■ **Problem to work on**
Below are some records; reproduce every one of them exactly.

■ **Provided data**

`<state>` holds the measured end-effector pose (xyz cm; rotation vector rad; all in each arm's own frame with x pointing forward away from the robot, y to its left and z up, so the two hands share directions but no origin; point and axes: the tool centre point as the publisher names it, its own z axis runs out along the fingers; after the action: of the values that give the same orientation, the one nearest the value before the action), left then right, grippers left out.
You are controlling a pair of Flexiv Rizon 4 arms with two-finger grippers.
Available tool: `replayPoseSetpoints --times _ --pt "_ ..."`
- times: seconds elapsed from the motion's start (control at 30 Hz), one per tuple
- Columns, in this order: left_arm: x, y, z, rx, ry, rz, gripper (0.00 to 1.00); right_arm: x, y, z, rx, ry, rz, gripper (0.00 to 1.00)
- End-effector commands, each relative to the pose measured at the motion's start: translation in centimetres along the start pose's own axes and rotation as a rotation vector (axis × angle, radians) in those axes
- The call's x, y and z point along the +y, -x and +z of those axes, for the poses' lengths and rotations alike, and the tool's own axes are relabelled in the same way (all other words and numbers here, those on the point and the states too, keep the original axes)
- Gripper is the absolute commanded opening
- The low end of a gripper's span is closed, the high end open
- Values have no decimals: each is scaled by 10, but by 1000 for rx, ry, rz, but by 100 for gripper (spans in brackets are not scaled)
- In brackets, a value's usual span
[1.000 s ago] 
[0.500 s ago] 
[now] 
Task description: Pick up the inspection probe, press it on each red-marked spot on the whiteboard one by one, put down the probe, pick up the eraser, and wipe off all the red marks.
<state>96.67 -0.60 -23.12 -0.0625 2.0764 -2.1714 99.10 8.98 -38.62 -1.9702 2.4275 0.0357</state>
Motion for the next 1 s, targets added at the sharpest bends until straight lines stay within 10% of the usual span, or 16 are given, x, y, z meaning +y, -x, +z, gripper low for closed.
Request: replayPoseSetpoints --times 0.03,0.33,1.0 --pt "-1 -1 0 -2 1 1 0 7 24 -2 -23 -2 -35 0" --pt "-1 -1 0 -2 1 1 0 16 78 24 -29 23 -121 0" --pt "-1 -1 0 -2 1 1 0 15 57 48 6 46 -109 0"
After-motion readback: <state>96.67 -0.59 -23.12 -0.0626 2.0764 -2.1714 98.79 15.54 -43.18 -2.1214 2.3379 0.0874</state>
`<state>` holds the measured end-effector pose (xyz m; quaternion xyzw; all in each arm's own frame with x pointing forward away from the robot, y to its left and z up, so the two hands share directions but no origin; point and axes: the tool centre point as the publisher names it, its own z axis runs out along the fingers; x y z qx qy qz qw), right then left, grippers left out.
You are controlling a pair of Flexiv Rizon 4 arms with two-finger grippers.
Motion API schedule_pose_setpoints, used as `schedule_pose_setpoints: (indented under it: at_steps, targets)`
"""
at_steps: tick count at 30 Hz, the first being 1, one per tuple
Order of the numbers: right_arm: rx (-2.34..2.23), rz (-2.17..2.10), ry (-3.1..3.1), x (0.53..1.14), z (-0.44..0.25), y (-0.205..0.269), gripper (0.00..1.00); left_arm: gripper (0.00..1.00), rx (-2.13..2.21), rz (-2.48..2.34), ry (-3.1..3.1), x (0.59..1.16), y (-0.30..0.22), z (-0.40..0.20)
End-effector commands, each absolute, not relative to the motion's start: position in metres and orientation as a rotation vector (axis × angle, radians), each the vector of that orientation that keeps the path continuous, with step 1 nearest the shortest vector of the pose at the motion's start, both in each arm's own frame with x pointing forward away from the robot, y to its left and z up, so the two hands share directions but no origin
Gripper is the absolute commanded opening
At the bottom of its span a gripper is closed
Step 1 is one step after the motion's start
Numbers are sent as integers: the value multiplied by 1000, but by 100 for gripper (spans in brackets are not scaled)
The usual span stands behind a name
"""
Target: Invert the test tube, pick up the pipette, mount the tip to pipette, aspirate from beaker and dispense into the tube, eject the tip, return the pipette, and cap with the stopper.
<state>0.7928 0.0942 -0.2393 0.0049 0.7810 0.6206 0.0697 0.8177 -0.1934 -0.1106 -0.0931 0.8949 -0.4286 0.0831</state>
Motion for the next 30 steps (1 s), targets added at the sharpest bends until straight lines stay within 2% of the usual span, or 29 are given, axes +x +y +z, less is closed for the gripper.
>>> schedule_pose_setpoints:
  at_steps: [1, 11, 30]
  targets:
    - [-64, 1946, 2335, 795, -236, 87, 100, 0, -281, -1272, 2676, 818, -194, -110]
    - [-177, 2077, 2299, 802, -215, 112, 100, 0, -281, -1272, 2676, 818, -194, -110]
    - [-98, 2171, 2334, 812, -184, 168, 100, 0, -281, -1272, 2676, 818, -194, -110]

■ **Response below**
`<state>` holds the measured end-effector pose (xyz cm; rotation vector rad; all in each arm's own frame with x pointing forward away from the robot, y to its left and z up, so the two hands share directions but no origin; point and axes: the tool centre point as the publisher names it, its own z axis runs out along the fingers; after the action: of the values that give the same orientation, the one nearest the value before the action), left then right, grippers left out.
You are controlling a pair of Flexiv Rizon 4 arms with two-finger grippers.
Available tool: `replayPoseSetpoints --times _ --pt "_ ..."`
- times: seconds elapsed from the motion's start (control at 30 Hz), one per tuple
- Columns, in this order: left_arm: x, y, z, rx, ry, rz, gripper (0.00 to 1.00); right_arm: x, y, z, rx, ry, rz, gripper (0.00 to 1.00)
- End-effector commands, each relative to the pose measured at the motion's start: translation in centimetres along the start pose's own axes and rotation as a rotation vector (axis × angle, radians) in those axes
- The call's x, y and z point along the +y, -x and +z of those axes, for the poses' lengths and rotations alike, and the tool's own axes are relabelled in the same way (all other words and numbers here, those on the point and the states too, keep the original axes)
- Gripper is the absolute commanded opening
- The low end of a gripper's span is closed, the high end open
- Values have no decimals: each is scaled by 10, but by 1000 for rx, ry, rz, but by 100 for gripper (spans in brackets are not scaled)
- In brackets, a value's usual span
[1.000 s ago] 
[0.500 s ago] 
[now] 
Task description: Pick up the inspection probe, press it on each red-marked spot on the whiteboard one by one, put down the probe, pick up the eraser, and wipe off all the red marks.
<state>96.67 -0.60 -23.12 -0.0625 2.0764 -2.1714 99.10 8.98 -38.62 -1.9702 2.4275 0.0357</state>
Motion for the next 1 s, targets added at the sharpest bends until straight lines stay within 10% of the usual span, or 16 are given, x, y, z meaning +y, -x, +z, gripper low for closed.
Request: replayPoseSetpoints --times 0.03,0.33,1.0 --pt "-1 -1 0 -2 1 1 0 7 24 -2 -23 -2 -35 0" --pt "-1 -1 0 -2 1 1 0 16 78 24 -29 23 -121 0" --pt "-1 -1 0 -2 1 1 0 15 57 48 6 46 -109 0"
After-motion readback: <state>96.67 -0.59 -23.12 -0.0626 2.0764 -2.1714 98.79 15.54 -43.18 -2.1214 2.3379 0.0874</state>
`<state>` holds the measured end-effector pose (xyz m; quaternion xyzw; all in each arm's own frame with x pointing forward away from the robot, y to its left and z up, so the two hands share directions but no origin; point and axes: the tool centre point as the publisher names it, its own z axis runs out along the fingers; x y z qx qy qz qw), right then left, grippers left out.
You are controlling a pair of Flexiv Rizon 4 arms with two-finger grippers.
Motion API schedule_pose_setpoints, used as `schedule_pose_setpoints: (indented under it: at_steps, targets)`
"""
at_steps: tick count at 30 Hz, the first being 1, one per tuple
Order of the numbers: right_arm: rx (-2.34..2.23), rz (-2.17..2.10), ry (-3.1..3.1), x (0.53..1.14), z (-0.44..0.25), y (-0.205..0.269), gripper (0.00..1.00); left_arm: gripper (0.00..1.00), rx (-2.13..2.21), rz (-2.48..2.34), ry (-3.1..3.1), x (0.59..1.16), y (-0.30..0.22), z (-0.40..0.20)
End-effector commands, each absolute, not relative to the motion's start: position in metres and orientation as a rotation vector (axis × angle, radians), each the vector of that orientation that keeps the path continuous, with step 1 nearest the shortest vector of the pose at the motion's start, both in each arm's own frame with x pointing forward away from the robot, y to its left and z up, so the two hands share directions but no origin
Gripper is the absolute commanded opening
At the bottom of its span a gripper is closed
Step 1 is one step after the motion's start
Numbers are sent as integers: the value multiplied by 1000, but by 100 for gripper (spans in brackets are not scaled)
The usual span stands behind a name
"""
Target: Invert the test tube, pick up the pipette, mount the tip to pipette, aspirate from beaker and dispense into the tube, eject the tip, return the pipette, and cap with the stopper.
<state>0.7928 0.0942 -0.2393 0.0049 0.7810 0.6206 0.0697 0.8177 -0.1934 -0.1106 -0.0931 0.8949 -0.4286 0.0831</state>
Motion for the next 30 steps (1 s), targets added at the sharpest bends until straight lines stay within 2% of the usual span, or 29 are given, axes +x +y +z, less is closed for the gripper.
>>> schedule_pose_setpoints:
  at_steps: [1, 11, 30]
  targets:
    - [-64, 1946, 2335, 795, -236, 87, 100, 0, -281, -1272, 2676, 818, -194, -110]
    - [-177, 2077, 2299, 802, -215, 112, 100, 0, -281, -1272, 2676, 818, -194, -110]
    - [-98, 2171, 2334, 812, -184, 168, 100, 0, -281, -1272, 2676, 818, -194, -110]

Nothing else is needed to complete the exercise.